Catching up - more of the Dig

(Click on photos to enlarge)

The venerable oak trees were hundreds of years old. There was one 900 years old and another 1200 years old in a different part of the park. There were also Maiden Oaks - trees which had never been pollarded or trimmed and had been allowed to grow as nature intended. Apparently this is rare in such aged trees and there are only a few examples countrywide - Sherwood Forest has a few such trees I believe.

As you can see, we were privileged to work in beautiful surroundings. This part of the Deer Park was a Medieval meadow. The three trees forming a line in here were part of a Medieval hedgerow planting.
You can see the line of the original hedgerows in this picture too.
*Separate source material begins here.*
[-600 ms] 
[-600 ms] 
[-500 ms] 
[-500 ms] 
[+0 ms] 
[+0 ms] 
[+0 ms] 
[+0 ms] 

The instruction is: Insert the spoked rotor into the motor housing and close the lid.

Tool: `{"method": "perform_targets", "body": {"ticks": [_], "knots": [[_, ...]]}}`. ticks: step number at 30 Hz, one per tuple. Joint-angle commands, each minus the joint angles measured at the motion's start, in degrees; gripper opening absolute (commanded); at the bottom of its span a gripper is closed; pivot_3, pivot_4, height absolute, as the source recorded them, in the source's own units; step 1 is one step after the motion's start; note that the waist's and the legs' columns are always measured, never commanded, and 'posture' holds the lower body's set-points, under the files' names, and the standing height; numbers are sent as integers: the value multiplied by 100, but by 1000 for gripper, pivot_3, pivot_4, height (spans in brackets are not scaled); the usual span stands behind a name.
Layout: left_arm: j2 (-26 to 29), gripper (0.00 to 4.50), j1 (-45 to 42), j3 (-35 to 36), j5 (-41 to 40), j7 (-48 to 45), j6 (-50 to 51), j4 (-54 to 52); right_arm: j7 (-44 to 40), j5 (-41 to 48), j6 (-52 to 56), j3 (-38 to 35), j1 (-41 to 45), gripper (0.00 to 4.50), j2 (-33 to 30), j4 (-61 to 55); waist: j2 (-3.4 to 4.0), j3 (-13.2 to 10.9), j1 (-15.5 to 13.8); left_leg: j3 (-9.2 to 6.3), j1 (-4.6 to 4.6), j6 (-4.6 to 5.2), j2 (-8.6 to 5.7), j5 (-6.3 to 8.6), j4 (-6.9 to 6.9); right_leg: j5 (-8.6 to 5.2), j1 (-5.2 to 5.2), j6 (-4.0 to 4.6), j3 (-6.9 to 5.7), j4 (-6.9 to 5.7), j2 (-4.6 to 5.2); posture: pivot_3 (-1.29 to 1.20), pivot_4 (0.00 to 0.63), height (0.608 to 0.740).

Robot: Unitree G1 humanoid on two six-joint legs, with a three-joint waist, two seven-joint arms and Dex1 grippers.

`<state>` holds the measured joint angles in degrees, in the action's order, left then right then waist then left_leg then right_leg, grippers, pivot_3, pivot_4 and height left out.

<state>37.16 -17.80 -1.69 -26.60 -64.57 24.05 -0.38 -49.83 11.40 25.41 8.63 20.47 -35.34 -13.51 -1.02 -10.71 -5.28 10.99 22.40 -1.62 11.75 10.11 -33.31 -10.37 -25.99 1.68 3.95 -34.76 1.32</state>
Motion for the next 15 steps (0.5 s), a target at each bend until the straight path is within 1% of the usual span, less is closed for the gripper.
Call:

And again along here. Oaks are the trees which survived (obviously), but there was an incredibly old Chestnut tree, half collapsed, not far from our trench. Sadly the photos I took of it were rather blurred.

Rowan and Hubert measuring the trench next door with the TST (a something or other fancy Theodolite that spoke to you!)
One of the splendid old oak trees near our trench.

This stag-headed oak tree dominated the parkland on our walk to and from the car.

This ancient tree had suffered in a past storm, which had almost torn it in half.

"Our" ditch after we had totally excavated it. Next morning it had several inches of water in it!

A profile of the trench we were working in. "Our" ditch is nearest the camera. A shallower V-shaped rock-cut ditch was the other side of the possible Roman road, and a much smaller V-shaped rock-cut ditch where my daughter is standing, probably not relating to the same period.

Me looking gormless, with my eldest daughter, T.

1 comment:

Goosey said...

So interesting about the dig...I am a huge fan of Time Team and find history fascinating. When the tench gets water in it do you have to wait ages to restart the looking for stuff?